DATASET SECTION
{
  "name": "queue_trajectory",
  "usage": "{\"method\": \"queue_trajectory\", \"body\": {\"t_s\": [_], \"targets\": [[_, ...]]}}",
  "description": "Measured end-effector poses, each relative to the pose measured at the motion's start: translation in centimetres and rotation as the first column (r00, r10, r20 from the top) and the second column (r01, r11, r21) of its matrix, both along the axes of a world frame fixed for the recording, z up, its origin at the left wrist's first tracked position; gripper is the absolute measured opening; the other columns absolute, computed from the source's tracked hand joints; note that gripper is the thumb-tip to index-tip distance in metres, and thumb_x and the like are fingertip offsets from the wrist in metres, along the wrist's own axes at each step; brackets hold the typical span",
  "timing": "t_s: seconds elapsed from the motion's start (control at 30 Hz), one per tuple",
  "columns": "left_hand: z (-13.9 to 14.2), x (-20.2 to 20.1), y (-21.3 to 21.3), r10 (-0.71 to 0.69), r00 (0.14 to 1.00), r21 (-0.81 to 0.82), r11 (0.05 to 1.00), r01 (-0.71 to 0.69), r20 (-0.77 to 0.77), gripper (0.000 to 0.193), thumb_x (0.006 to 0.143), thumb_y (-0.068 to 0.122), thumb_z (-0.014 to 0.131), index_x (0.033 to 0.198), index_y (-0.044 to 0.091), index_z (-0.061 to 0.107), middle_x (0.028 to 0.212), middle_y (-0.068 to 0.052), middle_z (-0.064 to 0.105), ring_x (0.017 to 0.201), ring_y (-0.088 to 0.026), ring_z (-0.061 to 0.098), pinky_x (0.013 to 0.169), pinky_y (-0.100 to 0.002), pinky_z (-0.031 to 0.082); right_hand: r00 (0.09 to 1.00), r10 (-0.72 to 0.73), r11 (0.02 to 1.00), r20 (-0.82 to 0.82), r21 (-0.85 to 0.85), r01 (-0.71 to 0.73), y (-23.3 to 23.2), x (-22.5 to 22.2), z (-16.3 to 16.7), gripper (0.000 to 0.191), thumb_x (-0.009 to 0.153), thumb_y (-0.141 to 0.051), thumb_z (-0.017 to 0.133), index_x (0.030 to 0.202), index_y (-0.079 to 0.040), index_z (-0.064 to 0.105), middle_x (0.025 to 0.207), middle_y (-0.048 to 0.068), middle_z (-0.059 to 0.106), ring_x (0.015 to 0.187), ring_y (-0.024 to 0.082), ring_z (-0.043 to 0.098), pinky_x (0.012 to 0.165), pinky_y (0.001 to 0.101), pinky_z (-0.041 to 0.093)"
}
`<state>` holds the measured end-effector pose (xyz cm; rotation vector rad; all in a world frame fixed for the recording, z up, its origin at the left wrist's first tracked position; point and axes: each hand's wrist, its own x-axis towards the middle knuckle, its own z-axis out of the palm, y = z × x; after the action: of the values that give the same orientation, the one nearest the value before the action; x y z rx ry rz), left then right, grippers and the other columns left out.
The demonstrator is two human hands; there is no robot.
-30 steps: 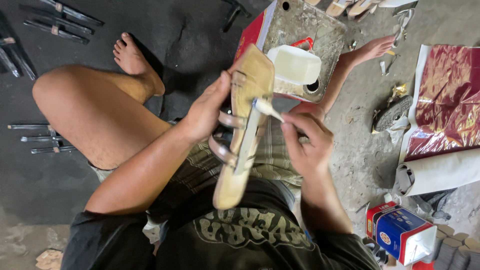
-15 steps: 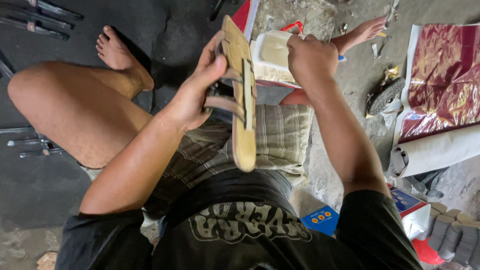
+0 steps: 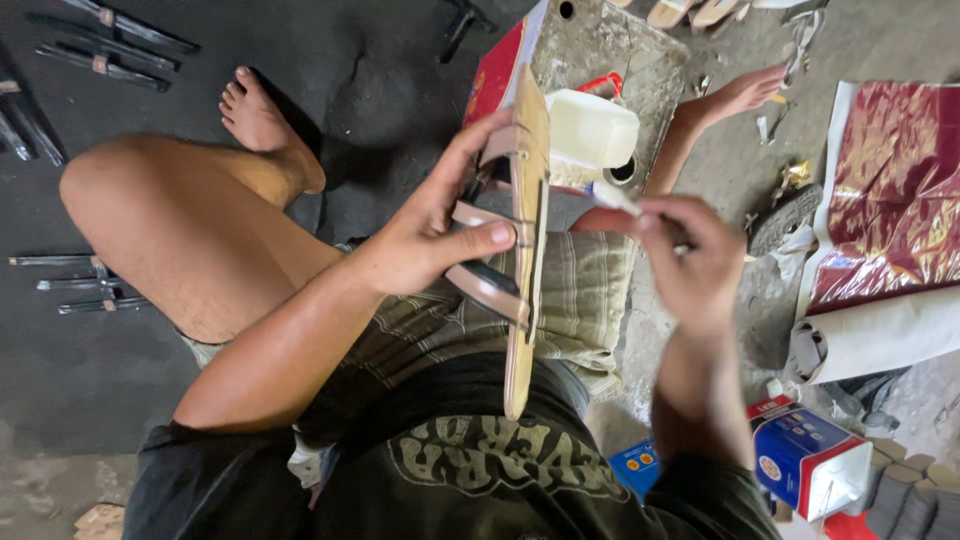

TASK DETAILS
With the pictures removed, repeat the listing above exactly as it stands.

COMPLETED EXERCISE
{
  "name": "queue_trajectory",
  "usage": "{\"method\": \"queue_trajectory\", \"body\": {\"t_s\": [_], \"targets\": [[_, ...]]}}",
  "description": "Measured end-effector poses, each relative to the pose measured at the motion's start: translation in centimetres and rotation as the first column (r00, r10, r20 from the top) and the second column (r01, r11, r21) of its matrix, both along the axes of a world frame fixed for the recording, z up, its origin at the left wrist's first tracked position; gripper is the absolute measured opening; the other columns absolute, computed from the source's tracked hand joints; note that gripper is the thumb-tip to index-tip distance in metres, and thumb_x and the like are fingertip offsets from the wrist in metres, along the wrist's own axes at each step; brackets hold the typical span",
  "timing": "t_s: seconds elapsed from the motion's start (control at 30 Hz), one per tuple",
  "columns": "left_hand: z (-13.9 to 14.2), x (-20.2 to 20.1), y (-21.3 to 21.3), r10 (-0.71 to 0.69), r00 (0.14 to 1.00), r21 (-0.81 to 0.82), r11 (0.05 to 1.00), r01 (-0.71 to 0.69), r20 (-0.77 to 0.77), gripper (0.000 to 0.193), thumb_x (0.006 to 0.143), thumb_y (-0.068 to 0.122), thumb_z (-0.014 to 0.131), index_x (0.033 to 0.198), index_y (-0.044 to 0.091), index_z (-0.061 to 0.107), middle_x (0.028 to 0.212), middle_y (-0.068 to 0.052), middle_z (-0.064 to 0.105), ring_x (0.017 to 0.201), ring_y (-0.088 to 0.026), ring_z (-0.061 to 0.098), pinky_x (0.013 to 0.169), pinky_y (-0.100 to 0.002), pinky_z (-0.031 to 0.082); right_hand: r00 (0.09 to 1.00), r10 (-0.72 to 0.73), r11 (0.02 to 1.00), r20 (-0.82 to 0.82), r21 (-0.85 to 0.85), r01 (-0.71 to 0.73), y (-23.3 to 23.2), x (-22.5 to 22.2), z (-16.3 to 16.7), gripper (0.000 to 0.191), thumb_x (-0.009 to 0.153), thumb_y (-0.141 to 0.051), thumb_z (-0.017 to 0.133), index_x (0.030 to 0.202), index_y (-0.079 to 0.040), index_z (-0.064 to 0.105), middle_x (0.025 to 0.207), middle_y (-0.048 to 0.068), middle_z (-0.059 to 0.106), ring_x (0.015 to 0.187), ring_y (-0.024 to 0.082), ring_z (-0.043 to 0.098), pinky_x (0.012 to 0.165), pinky_y (0.001 to 0.101), pinky_z (-0.041 to 0.093)"
}
`<state>` holds the measured end-effector pose (xyz cm; rotation vector rad; all in a world frame fixed for the recording, z up, its origin at the left wrist's first tracked position; point and axes: each hand's wrist, its own x-axis towards the middle knuckle, its own z-axis out of the palm, y = z × x; after the action: of the values that give the same orientation, the one nearest the value before the action; x y z rx ry rz), left then right, grippers and the other columns left out.
The demonstrator is two human hands; there is no robot.
-30 steps: 
-15 steps: 
+0 steps: 

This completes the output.